Since then, Culverson has thrown herself into her royal duties. Her foundation’s been working on improving education in the area, setting up computer hubs, and employing teachers. And when the global pandemic hit in 2020, the foundation launched a campaign called Mask On Africa, encouraging people to wear face masks.

Culverson’s adoptive family were deeply impressed by what she’d done in Bombay. Her father, James, a professor of neurobiology, told NBC in 2020, “Sarah was an outgoing, people-meeting one-year-old when we adopted her. She is still that same outgoing person who genuinely loves and enjoys almost everyone she meets, almost.

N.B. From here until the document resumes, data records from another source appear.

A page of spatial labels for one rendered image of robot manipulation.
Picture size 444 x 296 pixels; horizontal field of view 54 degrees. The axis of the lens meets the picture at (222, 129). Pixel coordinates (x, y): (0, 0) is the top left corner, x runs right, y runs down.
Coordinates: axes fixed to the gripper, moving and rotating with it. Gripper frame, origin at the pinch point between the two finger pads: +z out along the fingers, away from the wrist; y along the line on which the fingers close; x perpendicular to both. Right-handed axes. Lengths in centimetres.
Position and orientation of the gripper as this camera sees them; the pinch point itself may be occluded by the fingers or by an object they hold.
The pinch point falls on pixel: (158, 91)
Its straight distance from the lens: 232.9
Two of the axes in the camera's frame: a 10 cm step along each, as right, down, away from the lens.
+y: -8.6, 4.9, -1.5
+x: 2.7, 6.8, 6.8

From her first visit to Sierra Leone to meet her father, she saw her princess role as one involving trying to find some way to help, James continued. “She certainly recognized her close connection to a family and chieftain and country. Her work to improve life there has demonstrated tremendous personal growth in many areas.

Culverson herself told NBC, “I was like, ‘Okay, let’s do this. I’m willing to do the work, whatever it takes.’ This nonprofit has brought all of us together in such a wonderful way. My birth father and I have done a lot of work together with the foundation, along with my brother.”

Yep, Culberson also got to meet her biological brother, Hindo Pessoa. There are still big things ahead for Culverson and both her families. The Disney corporation, always interested in princesses, read her story and secured the rights to it. A movie based on her book, “A Princess Found: An American Family, an African Chieftain, and the Daughter Who Connected Them All,” is set to be aired on Disney Plus in the near future.

And Culverson’s thrilled about the movie idea. She told CNN in June 2021 that she believed it would be a wonderful way for kids to learn about culture, adoption, and the power and impact of forgiveness. And having people get to know about different cultures that we don’t know about, like Sierra Leone.

But as you can no doubt tell, she’s definitely not the kind of princess who’s only there for the dresses. “The title of princess means responsibility,” she told Fox News. “It’s my responsibility to make sure our people are okay and our communities are operating in the best way possible. My adopted parents raised me as educators, so I grew up knowing the importance of always learning and growing. So, it’s now my duty to give back.